Bruxelles pourrait enterrer son projet de réforme bancaire
Par Cécile Ducourtieux
Jonathan Hill , le commissaire aux services financiers, évoque le retrait de la directive destinée à mieux encadrer les activités spéculatives.
Séparer au sein des banques européennes les activités à risque pour éviter de nouvelles crises : la proposition a été portée, depuis près d’un an, par Michel Barnier, quand il était commissaire au marché intérieur et aux services. Ambitieux, ce projet de directive a suscité de vives controverses. Et alors qu’une nouvelle Commission est en place depuis début novembre, le projet législatif de réforme bancaire pourrait être abandonné.
Le nouveau commissaire aux services financiers, le Britannique Jonathan Hill, a fait parvenir, le 18 novembre, à Frans Timmermans, numéro deux de la nouvelle Commission européenne, une lettre dans laquelle il évoque le retrait de la proposition de son prédécesseur comme une option à envisager en 2015. « Dans le cas où les Etats membres de l’Union européenne continueraient à ne pas soutenir – l’initiative –», dit-il.
C’est Philippe Lamberts, un des leaders des Verts au Parlement européen, très au fait du sujet de la régulation bancaire, qui, jeudi 4 décembre, a alerté les médias à propos de cette lettre de M. Hill. ” Le signal qu’il envoie aux Etats membres est clair : « Continuez à privilégier une stratégie de pourrissement de ce dossier, et nous nous chargerons de tuer dans l’œuf la réforme bancaire », accuse M. Lamberts.

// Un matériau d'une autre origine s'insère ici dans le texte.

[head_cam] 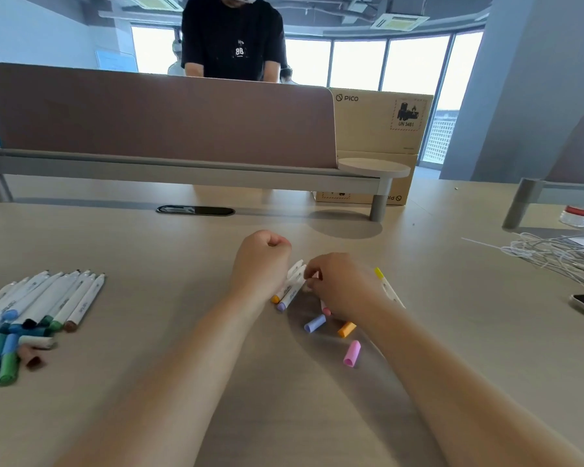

La proposition de M. Barnier ciblait les trente plus gros établissements de l’UE, dont la faillite déstabiliserait l’économie. Il visait à interdire aux banques, dès 2017, de spéculer pour leur compte propre sur des produits financiers s’échangeant sur les marchés (actions, obligations, etc.) et sur les matières premières. Il proposait que les autorité bancaires nationales, au-dessus d’un certain volume réalisé, obligent les banques à filialiser leurs activités à risque.
Levée de boucliers
Les propositions de M. Barnier étaient inspirées de la réforme américaine, dite « Volcker » , du nom de l’ancien président de la Réserve fédérale américaine (Fed, banque centrale). Elles ont suscité une levée de boucliers immédiate et vigoureuse. Notamment en France. Au sein des banques. Mais pas seulement. Les banquiers français ont reçu l’appui des pouvoirs publics. Ces derniers ont fait savoir à Bruxelles que le projet était « irresponsable » pour reprendre le terme, plutôt fort dans la bouche d’un banquier central, de Christian Noyer, le gouverneur de la Banque de France.
L’argument avancé ? Le projet fragiliserait les banques et serait plus contraignant que les réglementations, assez « light », que la France a adoptées après la crise. Ces dernières consistent surtout en un renforcement des organes de contrôle nationaux. Le Royaume-Uni, qui a aussi adopté ses propres règles (dites « loi Vickers ») et l’Allemagne militaient aussi contre ce texte.
« M. Hill ne dit pas du tout dans son courrier qu’il faut se débarrasser de la proposition Barnier. Il se livre juste à l’exercice, imposé par la nouvelle Commission, d’évaluation des chantiers en cours dans notre institution », argumente une source bruxelloise.
Tamisage législatif
De fait, la Commission Juncker veut se concentrer sur quelques sujets (le numérique, l’énergie, la relance de l’économie). Elle a décidé de faire le tri entre tous les projets de textes législatifs portés par ses services et de ne retenir que ceux qu’elle juge prioritaires. Ou ayant une chance d’aboutir. C’est-à-dire d’obtenir un accord au Conseil, la réunion des Vingt-Huit, et/ou au Parlement européen. M. Timmermans est responsable de ce tamisage législatif.
Or, le projet Barnier coche une de ces cases : du point de vue de M. Hill, le texte qui divise pourrait ne pas passer la barre du Conseil, en raison de l’opposition forte des trois plus grandes économies de l’Union européenne, la France, le Royaume-Uni et l’Allemagne.
« Aucune décision n’a été prise, en tout cas pour l’instant », prévient une source européenne. « En l’état, le texte dont on parle a peu de chances de passer. A moins qu’il soit réécrit sous une forme allégée, avec une séparation des activités risquées qui ne serait plus obligatoire, mais seulement optionnelle, par exemple », relève une autre source bien renseignée.
Cécile Ducourtieux
Source : publié dans le Cahier du « Monde » Eco&entreprise daté du 7-8 décembre 2014.